Now that tie wearers have tasted freedom, no one should expect them to go back.
As America struggled to recover from a global pandemic, a shattered economy, and record unemployment levels, headlines despaired: “neckties doomed.” Men were “slashing their clothing bills” to retailers’ chagrin, the Associated Press reported. Those who continued to wear ties were downgrading from colorful, expensive silk to plain, cheap cotton. The year was 1921, and reports of the tie’s death were premature, to say the least.
A century later, as Americans begin to emerge from another financially devastating pandemic, another rash of headlines is predicting the tie’s imminent demise. Last fall, the Financial Times wondered, “Is This the End of the Tie?” More recently, The Wall Street Journal asked, “Will Ties Ever Be Relevant Again?” For more than a year, many men who once felt bound to wear ties have shown up on Zoom each day wearing polos or even T-shirts. Now that they have tasted freedom from the necktie—and have seen their colleagues, clients, and bosses doing the same—how can they ever go back to working with their necks encumbered?
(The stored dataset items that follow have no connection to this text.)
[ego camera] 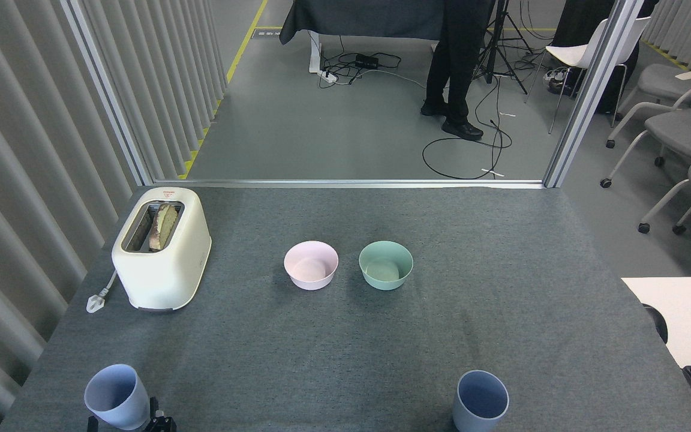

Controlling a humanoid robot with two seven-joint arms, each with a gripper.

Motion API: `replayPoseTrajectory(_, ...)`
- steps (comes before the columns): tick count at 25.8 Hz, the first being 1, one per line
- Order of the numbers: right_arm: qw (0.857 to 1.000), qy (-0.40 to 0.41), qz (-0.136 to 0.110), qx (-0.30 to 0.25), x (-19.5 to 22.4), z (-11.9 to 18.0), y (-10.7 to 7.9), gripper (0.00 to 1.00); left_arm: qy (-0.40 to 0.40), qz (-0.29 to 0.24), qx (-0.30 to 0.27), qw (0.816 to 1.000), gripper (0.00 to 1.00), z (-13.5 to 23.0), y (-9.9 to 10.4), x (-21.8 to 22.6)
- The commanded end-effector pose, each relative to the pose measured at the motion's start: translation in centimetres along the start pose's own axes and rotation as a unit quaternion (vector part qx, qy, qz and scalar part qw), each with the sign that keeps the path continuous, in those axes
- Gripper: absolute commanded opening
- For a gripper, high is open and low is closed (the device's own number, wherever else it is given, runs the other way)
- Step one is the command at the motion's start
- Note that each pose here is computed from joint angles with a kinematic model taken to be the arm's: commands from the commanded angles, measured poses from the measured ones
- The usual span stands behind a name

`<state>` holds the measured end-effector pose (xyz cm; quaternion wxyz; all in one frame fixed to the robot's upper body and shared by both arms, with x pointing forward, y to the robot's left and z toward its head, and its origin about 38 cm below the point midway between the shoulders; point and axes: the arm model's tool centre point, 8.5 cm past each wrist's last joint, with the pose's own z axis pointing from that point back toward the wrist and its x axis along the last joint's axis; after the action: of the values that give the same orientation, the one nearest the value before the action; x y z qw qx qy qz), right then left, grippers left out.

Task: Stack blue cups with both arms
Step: 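Grasp the blue cup nearest the left gripper and lift it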

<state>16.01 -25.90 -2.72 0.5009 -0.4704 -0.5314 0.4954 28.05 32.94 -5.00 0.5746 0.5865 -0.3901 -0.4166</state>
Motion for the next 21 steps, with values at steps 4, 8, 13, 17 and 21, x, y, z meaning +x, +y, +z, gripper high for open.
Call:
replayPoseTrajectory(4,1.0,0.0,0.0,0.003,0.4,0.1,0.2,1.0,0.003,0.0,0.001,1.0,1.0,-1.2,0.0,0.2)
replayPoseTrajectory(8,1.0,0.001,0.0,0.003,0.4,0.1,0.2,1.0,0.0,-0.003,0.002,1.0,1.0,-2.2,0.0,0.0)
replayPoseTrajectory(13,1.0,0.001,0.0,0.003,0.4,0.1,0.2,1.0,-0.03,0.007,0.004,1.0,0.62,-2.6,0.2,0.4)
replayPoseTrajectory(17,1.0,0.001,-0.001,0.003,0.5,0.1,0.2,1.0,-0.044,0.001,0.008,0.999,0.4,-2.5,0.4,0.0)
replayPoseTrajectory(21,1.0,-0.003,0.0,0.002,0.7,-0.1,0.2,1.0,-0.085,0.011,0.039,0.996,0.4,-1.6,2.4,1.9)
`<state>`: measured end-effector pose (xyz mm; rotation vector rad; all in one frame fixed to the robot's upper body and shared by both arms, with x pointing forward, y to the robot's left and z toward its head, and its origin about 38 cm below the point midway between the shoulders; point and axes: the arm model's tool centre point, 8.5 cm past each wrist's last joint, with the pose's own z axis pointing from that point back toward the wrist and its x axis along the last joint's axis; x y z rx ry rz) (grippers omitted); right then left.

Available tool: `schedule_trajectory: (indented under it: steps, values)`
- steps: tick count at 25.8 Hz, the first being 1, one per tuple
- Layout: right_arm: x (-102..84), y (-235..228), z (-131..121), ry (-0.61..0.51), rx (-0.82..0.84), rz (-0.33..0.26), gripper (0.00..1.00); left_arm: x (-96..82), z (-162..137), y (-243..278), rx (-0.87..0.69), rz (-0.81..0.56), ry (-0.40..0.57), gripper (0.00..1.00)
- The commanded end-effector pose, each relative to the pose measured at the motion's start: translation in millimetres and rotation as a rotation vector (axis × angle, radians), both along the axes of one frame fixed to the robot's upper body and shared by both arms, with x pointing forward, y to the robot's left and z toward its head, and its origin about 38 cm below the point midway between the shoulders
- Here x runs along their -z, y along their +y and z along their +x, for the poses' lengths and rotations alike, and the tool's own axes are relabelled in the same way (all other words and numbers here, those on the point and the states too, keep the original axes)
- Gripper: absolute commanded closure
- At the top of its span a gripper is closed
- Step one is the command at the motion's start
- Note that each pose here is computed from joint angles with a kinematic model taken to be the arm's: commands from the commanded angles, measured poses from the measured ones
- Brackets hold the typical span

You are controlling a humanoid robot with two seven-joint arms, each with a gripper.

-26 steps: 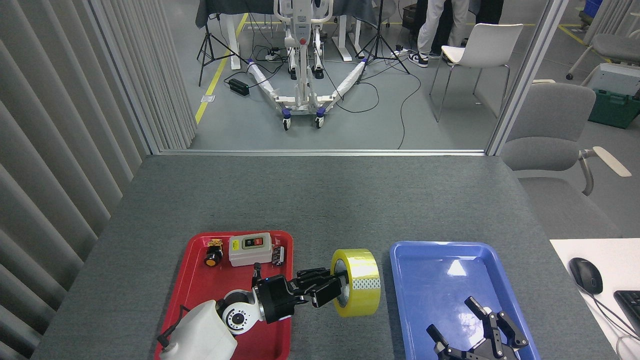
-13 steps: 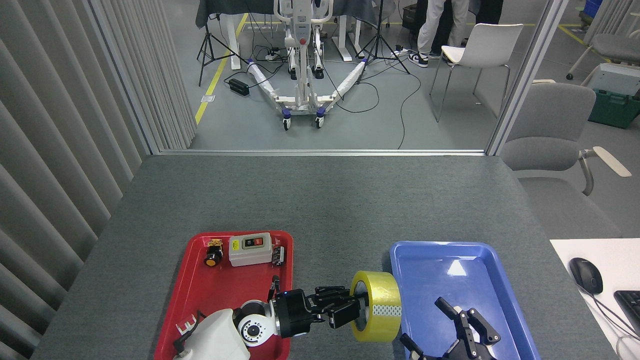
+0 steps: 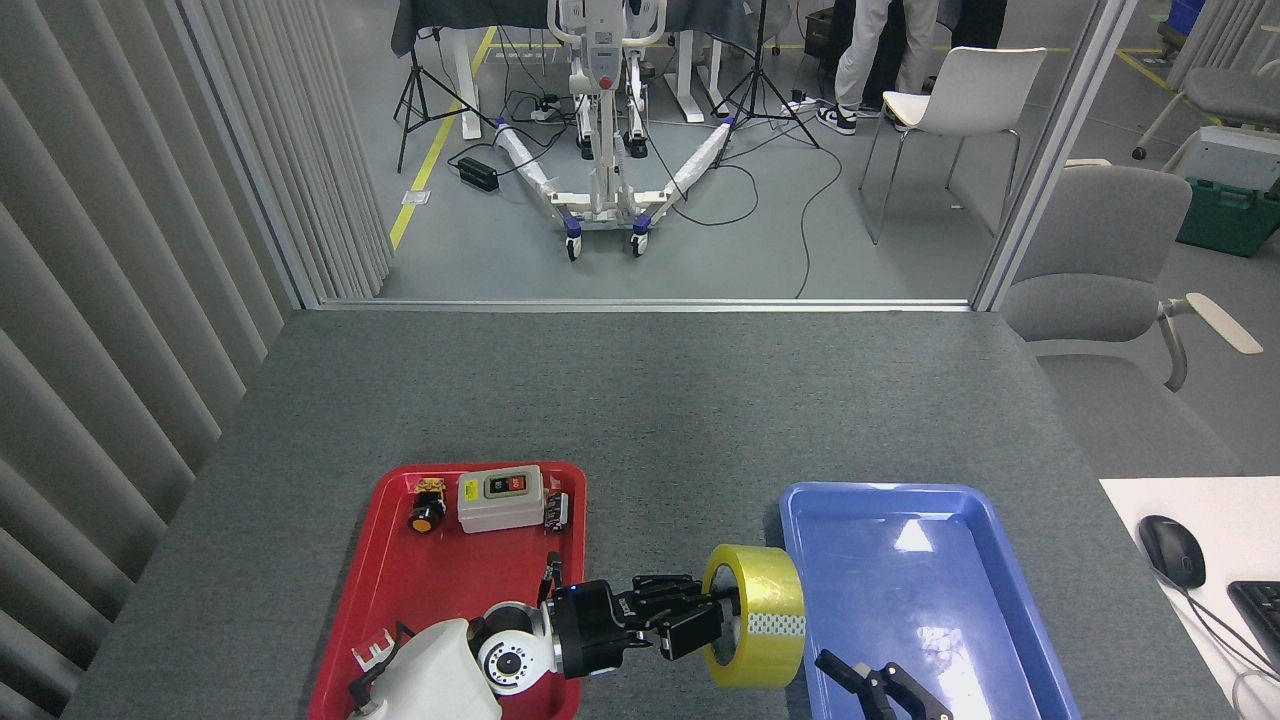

After this pandemic, many fewer men will have to. The arc of fashion has always bent toward informality (and androgyny—since the late 1800s, women have sometimes worn ties too). But a major disruption—like a war, a recession, or a global pandemic—can accelerate that natural change. Ties as an everyday accessory have certainly taken a hit, from which they’re unlikely to recover fully. The deeper functions that ties have long provided—such as social signaling and personal expression—will be absorbed by other garments. But ties will continue to be worn on the most formal occasions, and as quirky accoutrements for the self-consciously old-fashioned or whimsical. In other words, neckties are the new bow ties.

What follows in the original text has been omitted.